Physics Professor Oksana Ostroverkhova and her collaborator Pallavi Dhagat from the College of Engineering at Oregon State University received a SciRIS-ii award for their project, “Understanding properties of quantum materials for spintronics and magnon valleytronics.” The collaboration will advance research on fundamental physics properties in newly discovered 2D materials to guide technological advances and better design of spintronic and valleytronic devices.
Spintronics and valleytronics have unusual electronic properties that make them of particular interest in semiconductors and quantum computing. The researchers will explore the unique physical properties of 2D materials, otherwise known as nanomaterials, such as spin damping, spin lifetime, spin diffusion length and magnetic exchange energy to develop spintronic and valleytronic devices for quantum computing, sensing, information storage, and optical modulation.
Chong Fang, associate professor of chemistry, received a SciRIS-ii award to establish a research collaboration with Sheel Dodani from the Department of Chemistry and Biochemistry at The University of Texas at Dallas. The project, “Capturing Molecular Movies of Chloride Biosensors in Action,” will allow the Fang Lab to apply cutting-edge spectroscopic techniques to reveal the working mechanisms of the jellyfish Phialidium sp. (phiYFP), which has a fluorescent yellow protein with the potential to be developed into biosensors.
Fang will utilize the femtosecond Raman spectroscopy — the only technology of this kind in the Pacific Northwest — to investigate the unique fluorescence properties of phiYFP. The goal of the research is to achieve a breakthrough in rational design and molecular engineering of the next-generation fluorescent-protein-based biosensors, which can advance bioimaging applications to improve human health.
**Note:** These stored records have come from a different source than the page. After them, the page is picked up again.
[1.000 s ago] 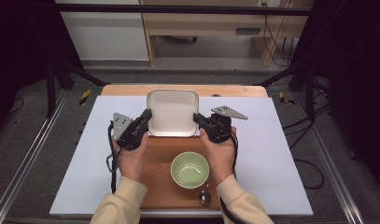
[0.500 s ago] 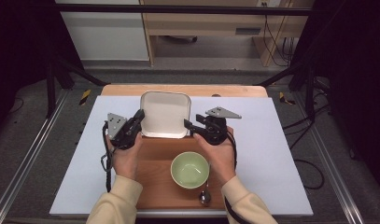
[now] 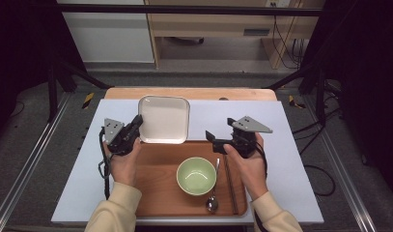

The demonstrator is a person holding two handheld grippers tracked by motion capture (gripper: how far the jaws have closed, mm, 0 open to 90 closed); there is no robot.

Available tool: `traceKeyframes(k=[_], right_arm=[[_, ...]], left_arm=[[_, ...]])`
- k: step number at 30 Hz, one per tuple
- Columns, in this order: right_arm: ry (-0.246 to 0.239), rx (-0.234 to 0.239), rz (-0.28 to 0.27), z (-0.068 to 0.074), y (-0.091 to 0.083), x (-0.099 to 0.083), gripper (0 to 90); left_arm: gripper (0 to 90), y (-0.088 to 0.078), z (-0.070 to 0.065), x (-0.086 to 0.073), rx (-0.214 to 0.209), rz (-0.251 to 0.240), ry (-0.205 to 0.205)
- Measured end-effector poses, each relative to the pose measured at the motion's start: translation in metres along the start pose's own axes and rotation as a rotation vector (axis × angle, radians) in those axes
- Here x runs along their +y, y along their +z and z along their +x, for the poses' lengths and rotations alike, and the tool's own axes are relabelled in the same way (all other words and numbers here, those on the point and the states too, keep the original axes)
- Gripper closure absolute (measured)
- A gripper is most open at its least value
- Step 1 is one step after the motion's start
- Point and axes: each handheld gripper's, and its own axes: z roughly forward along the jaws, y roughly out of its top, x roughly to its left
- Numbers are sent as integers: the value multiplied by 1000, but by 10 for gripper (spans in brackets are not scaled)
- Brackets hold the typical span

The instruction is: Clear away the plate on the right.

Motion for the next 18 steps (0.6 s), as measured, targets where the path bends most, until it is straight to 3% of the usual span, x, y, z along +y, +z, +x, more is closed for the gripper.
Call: traceKeyframes(k=[5, 8, 14, 18], right_arm=[[-52, -103, -38, -16, -27, -15, 79], [-26, -166, -63, -29, -40, -29, 79], [-12, -254, -68, -50, -55, -47, 88], [-45, -306, -37, -60, -63, -66, 90]], left_arm=[[892, -4, 6, -1, 5, 9, -2], [892, -6, 10, -2, 11, 16, 6], [892, -14, 20, -3, 12, 15, -21], [892, -24, 26, -1, 11, 11, -19]])
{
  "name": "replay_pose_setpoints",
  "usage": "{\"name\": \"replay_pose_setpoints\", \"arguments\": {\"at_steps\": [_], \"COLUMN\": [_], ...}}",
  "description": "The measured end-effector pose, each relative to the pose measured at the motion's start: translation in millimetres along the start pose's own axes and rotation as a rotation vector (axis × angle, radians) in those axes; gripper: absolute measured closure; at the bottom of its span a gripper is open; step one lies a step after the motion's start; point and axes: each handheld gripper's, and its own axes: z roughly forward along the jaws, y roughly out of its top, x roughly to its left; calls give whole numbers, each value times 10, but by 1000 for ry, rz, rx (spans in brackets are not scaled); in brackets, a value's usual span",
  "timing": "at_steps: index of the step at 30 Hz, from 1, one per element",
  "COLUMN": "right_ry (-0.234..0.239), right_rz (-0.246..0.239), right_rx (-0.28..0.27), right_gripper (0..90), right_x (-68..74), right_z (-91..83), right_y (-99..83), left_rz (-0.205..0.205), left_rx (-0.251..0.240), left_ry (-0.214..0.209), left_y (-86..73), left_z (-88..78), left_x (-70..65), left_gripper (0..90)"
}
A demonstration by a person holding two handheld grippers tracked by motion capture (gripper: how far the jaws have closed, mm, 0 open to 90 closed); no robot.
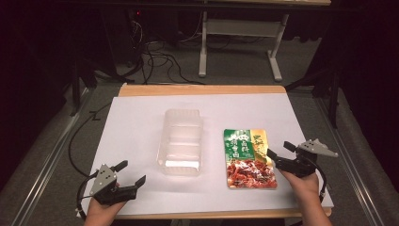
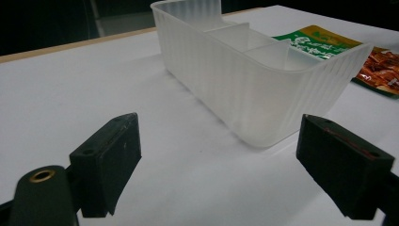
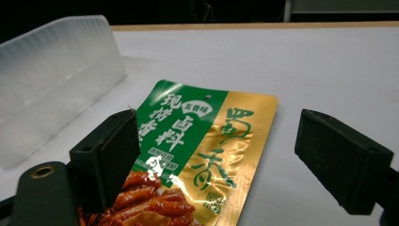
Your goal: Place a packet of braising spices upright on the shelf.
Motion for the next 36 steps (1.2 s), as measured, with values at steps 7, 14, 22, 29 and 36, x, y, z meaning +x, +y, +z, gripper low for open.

Assistant Professor of chemistry Kyriakos Stylianou’s SciRIS-ii award will support his research on the detection and removal of chemical contaminants from drinking water. This project, entitled “Selective, fast-response and regenerable metal-organic frameworks for sampling chemical contaminants in drinking water,” will develop novel metal-organic frameworks (MOFs) that can be used to filter out water contaminants such as fluoride, chloride, arsenic, chromate anions and heavy metal ions. MOFs are porous inorganic materials, whose special chemical structures make them highly suitable for water treatment and other applications.
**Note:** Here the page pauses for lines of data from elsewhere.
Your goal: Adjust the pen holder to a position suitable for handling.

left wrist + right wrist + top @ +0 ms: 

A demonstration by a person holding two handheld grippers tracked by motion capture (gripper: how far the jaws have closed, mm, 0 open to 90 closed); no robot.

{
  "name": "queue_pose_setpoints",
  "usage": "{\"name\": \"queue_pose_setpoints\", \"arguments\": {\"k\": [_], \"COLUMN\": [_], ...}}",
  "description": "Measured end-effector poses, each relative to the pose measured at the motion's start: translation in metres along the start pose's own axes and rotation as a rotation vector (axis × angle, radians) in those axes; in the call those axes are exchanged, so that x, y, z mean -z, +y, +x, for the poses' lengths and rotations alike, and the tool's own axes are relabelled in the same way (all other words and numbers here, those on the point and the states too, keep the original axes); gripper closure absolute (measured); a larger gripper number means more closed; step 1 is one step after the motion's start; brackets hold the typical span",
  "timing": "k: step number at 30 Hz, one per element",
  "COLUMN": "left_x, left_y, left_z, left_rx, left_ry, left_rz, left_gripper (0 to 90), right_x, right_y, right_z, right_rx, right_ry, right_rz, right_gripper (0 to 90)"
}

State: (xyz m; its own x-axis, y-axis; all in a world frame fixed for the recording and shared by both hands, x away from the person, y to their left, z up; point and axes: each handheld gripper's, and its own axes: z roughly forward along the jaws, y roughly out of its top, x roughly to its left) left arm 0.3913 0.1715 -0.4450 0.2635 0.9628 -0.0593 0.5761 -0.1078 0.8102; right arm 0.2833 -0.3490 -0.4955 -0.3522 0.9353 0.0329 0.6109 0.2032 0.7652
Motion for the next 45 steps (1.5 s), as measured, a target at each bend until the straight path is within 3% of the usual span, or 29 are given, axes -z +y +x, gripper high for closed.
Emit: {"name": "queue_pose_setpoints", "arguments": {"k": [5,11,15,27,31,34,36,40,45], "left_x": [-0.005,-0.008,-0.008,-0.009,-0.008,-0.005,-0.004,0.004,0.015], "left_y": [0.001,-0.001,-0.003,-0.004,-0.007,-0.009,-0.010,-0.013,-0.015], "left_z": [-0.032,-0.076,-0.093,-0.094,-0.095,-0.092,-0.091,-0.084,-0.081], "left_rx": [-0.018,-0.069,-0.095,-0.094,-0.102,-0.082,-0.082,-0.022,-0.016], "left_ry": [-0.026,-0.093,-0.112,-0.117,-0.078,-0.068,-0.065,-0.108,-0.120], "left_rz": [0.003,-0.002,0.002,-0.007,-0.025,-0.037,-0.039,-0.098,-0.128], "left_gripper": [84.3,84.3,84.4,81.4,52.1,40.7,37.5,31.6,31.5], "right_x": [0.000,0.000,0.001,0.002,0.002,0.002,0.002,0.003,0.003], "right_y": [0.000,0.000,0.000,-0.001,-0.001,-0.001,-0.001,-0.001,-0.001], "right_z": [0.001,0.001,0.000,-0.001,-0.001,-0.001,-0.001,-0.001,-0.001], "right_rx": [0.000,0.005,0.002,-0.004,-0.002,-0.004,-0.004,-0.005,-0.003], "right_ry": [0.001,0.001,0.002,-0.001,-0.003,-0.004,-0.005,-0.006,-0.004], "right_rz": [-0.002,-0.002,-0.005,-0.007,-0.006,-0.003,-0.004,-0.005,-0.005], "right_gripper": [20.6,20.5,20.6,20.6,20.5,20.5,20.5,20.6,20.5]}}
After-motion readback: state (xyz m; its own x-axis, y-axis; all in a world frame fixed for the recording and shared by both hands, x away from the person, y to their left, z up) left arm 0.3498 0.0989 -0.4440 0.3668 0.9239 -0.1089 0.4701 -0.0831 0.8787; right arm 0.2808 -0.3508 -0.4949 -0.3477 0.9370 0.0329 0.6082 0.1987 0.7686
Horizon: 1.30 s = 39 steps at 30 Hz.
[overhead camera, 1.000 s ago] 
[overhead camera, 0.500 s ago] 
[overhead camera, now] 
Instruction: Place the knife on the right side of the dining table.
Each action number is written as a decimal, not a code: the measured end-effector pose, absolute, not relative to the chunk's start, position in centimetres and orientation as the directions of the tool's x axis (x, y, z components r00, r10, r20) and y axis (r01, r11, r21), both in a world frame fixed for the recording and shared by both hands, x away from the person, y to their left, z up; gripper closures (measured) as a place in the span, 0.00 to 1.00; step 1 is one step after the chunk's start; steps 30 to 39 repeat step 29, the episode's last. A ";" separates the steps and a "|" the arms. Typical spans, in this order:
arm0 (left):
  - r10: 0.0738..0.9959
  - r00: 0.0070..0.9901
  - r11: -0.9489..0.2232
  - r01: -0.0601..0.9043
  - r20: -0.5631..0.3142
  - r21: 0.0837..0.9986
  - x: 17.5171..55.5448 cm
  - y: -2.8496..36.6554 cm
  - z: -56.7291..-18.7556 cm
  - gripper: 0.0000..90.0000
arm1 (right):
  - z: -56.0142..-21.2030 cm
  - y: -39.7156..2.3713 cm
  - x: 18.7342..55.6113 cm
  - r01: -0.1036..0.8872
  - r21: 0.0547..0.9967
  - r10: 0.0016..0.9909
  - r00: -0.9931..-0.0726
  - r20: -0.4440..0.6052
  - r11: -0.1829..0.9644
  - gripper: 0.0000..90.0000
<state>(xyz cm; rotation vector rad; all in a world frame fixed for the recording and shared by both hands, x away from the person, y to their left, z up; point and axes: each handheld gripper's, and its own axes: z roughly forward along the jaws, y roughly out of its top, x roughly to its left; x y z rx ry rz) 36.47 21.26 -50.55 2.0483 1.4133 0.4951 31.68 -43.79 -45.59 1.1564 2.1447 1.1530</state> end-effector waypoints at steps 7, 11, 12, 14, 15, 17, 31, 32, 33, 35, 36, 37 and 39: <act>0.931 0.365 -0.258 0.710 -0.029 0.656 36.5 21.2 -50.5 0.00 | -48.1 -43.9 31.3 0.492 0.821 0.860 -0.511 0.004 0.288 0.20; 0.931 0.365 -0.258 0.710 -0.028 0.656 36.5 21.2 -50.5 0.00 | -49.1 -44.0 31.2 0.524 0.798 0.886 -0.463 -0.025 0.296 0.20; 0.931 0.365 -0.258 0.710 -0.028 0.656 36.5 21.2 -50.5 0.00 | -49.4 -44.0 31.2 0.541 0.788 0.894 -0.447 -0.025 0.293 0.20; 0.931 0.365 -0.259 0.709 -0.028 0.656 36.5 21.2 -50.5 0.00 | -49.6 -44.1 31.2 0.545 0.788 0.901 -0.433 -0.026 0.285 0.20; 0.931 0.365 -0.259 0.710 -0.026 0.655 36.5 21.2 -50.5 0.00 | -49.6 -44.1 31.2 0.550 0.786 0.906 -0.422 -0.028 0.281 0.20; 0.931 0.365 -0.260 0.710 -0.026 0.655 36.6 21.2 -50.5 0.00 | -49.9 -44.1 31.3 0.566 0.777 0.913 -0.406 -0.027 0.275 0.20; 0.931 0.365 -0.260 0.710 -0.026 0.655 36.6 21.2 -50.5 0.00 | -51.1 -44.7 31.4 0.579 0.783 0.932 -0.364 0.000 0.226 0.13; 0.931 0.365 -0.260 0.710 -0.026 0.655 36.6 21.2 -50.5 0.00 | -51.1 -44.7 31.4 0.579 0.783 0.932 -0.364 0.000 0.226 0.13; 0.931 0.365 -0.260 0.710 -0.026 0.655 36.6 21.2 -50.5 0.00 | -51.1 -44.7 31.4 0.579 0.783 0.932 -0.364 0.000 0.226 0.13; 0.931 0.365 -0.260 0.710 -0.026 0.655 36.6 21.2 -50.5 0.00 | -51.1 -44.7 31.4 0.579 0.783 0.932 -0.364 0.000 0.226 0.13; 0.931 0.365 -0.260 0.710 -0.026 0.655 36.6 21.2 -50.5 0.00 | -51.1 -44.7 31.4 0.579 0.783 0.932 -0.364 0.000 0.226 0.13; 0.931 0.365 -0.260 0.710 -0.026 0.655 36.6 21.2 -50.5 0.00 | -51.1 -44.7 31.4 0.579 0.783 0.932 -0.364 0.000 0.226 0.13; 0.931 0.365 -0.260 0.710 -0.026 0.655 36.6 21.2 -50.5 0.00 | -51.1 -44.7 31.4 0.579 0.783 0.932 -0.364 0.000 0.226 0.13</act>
Established in 2018, the SciRIS awards have supported several significant research projects that span molecular biophysics, marine biology, metagenomics and medical chemistry. They have contributed to acceleration of research at OSU, and supported scientists on their journey to move basic research ideas and discoveries from the lab to applications and practical solutions.
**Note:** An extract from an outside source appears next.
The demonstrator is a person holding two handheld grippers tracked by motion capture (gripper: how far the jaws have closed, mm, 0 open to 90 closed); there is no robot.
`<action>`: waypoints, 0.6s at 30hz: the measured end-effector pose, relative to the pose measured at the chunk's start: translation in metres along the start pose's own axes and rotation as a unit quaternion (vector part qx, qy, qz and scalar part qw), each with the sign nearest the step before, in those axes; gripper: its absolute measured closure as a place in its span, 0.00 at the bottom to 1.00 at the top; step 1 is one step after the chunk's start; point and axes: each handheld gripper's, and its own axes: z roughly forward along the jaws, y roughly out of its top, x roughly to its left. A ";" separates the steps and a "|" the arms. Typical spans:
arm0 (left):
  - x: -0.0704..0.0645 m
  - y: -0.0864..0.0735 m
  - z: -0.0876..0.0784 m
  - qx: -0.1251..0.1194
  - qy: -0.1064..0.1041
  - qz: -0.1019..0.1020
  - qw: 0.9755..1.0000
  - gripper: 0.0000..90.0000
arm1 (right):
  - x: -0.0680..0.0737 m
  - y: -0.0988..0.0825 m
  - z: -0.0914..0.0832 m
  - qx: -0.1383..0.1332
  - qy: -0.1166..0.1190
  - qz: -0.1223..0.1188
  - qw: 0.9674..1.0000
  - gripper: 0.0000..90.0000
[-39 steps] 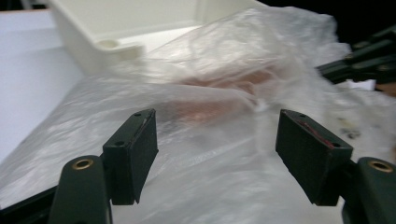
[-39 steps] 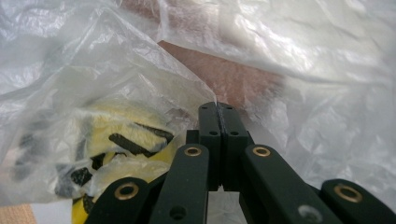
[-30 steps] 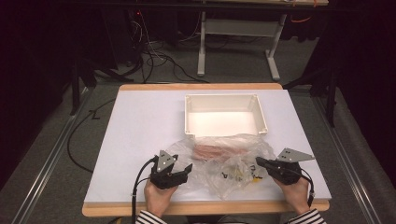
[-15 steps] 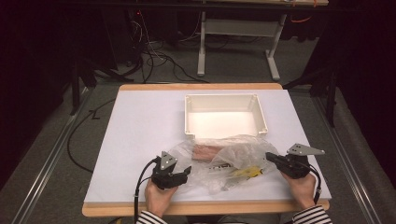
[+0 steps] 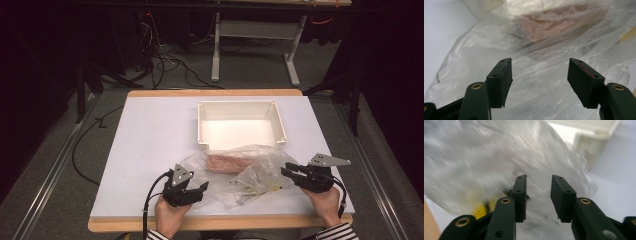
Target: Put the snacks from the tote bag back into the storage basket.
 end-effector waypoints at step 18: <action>0.014 0.032 0.004 0.016 0.032 0.014 0.999 0.35 | 0.060 0.063 0.009 -0.016 0.035 -0.066 0.997 0.56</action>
Using fundamental science to improve human health
Marilyn Mackiewicz, assistant professor of chemistry, received a DPF award to carry forward her project on improving contrast agents in imaging techniques to screen and diagnose breast cancer. Her project, “Robust Lipid-coated Silver Nanoparticles for Diagnosis of Triple-Negative Breast Cancer Using X-ray Computer Tomography Imaging,” aims to design, in the long term, biocompatible silver nanomaterials that have higher X-ray contrast in biological environments and can identify triple-negative breast cancer cells.
In order to detect breast cancer early, the project aims to provide more sensitive imaging with higher contrast than available in the traditional iodine-based contrast agents used in current imaging techniques. Mackiewicz will collaborate with researchers from environmental toxicology at Oregon State and the Indiana School of Medicine on this project.
Adrian Gombart, professor of biochemistry and a researcher at the Linus Pauling Institute, will utilize his DPF award to investigate how anti-infection agents can influence Alzheimer’s disease amid a growing interest in the possible role of infections in causing Alzheimer’s. The project will study the potential use of an antimicrobial peptide called cathelicidin to curtail the development of Alzheimer’s. Gombart’s project, “Role of the Cathelicidin Antimicrobial Peptide in the Development of Alzheimer’s Disease,” will employ mouse models to better understand the effects of cathelicidin on the brain during the development of the disease. The knowledge gleaned from this research could lead to further development of effective preventative therapies or treatments of Alzheimer’s disease.